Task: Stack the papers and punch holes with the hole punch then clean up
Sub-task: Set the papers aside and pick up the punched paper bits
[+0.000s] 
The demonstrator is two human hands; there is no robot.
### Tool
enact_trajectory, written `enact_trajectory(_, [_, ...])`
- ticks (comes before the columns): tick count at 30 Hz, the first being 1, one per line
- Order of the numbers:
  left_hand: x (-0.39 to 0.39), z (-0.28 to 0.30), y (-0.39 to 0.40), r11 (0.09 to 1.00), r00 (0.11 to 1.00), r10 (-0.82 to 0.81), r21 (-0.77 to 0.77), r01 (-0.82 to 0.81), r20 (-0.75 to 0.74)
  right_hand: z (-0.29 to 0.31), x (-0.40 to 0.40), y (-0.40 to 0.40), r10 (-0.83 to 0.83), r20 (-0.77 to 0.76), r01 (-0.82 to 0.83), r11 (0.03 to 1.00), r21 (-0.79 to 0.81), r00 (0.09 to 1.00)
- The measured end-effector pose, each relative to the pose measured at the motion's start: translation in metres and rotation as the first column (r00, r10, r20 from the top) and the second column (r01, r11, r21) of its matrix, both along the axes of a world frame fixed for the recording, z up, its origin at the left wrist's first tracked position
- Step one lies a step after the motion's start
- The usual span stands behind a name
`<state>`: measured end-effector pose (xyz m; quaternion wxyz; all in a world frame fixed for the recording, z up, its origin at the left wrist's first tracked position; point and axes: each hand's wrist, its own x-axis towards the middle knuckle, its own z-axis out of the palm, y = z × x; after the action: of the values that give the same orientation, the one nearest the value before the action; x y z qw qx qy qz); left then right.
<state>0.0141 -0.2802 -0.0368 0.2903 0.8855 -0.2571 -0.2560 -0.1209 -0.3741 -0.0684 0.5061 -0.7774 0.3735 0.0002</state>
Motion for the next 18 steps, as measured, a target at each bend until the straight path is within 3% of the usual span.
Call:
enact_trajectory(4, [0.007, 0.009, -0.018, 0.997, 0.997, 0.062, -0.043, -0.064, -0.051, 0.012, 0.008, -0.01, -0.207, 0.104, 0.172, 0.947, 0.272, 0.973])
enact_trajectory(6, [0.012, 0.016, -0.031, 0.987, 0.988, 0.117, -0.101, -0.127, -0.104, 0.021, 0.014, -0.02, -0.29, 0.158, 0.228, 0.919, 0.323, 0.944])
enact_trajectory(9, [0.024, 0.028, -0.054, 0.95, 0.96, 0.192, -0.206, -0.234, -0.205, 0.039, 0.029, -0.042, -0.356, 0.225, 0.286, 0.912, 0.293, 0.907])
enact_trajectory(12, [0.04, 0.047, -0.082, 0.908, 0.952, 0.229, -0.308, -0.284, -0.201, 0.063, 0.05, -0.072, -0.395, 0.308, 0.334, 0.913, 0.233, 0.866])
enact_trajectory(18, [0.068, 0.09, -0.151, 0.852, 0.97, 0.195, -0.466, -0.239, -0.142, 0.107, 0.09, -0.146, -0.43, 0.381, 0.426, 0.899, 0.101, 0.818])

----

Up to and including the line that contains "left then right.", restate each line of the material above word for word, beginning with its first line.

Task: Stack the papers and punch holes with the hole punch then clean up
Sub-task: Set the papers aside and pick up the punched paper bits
[+0.000s] 
The demonstrator is two human hands; there is no robot.
### Tool
enact_trajectory, written `enact_trajectory(_, [_, ...])`
- ticks (comes before the columns): tick count at 30 Hz, the first being 1, one per line
- Order of the numbers:
  left_hand: x (-0.39 to 0.39), z (-0.28 to 0.30), y (-0.39 to 0.40), r11 (0.09 to 1.00), r00 (0.11 to 1.00), r10 (-0.82 to 0.81), r21 (-0.77 to 0.77), r01 (-0.82 to 0.81), r20 (-0.75 to 0.74)
  right_hand: z (-0.29 to 0.31), x (-0.40 to 0.40), y (-0.40 to 0.40), r10 (-0.83 to 0.83), r20 (-0.77 to 0.76), r01 (-0.82 to 0.83), r11 (0.03 to 1.00), r21 (-0.79 to 0.81), r00 (0.09 to 1.00)
- The measured end-effector pose, each relative to the pose measured at the motion's start: translation in metres and rotation as the first column (r00, r10, r20 from the top) and the second column (r01, r11, r21) of its matrix, both along the axes of a world frame fixed for the recording, z up, its origin at the left wrist's first tracked position
- Step one lies a step after the motion's start
- The usual span stands behind a name
`<state>`: measured end-effector pose (xyz m; quaternion wxyz; all in a world frame fixed for the recording, z up, its origin at the left wrist's first tracked position; point and axes: each hand's wrist, its own x-axis towards the middle knuckle, its own z-axis out of the palm, y = z × x; after the action: of the values that give the same orientation, the one nearest the value before the action; x y z qw qx qy qz); left then right.

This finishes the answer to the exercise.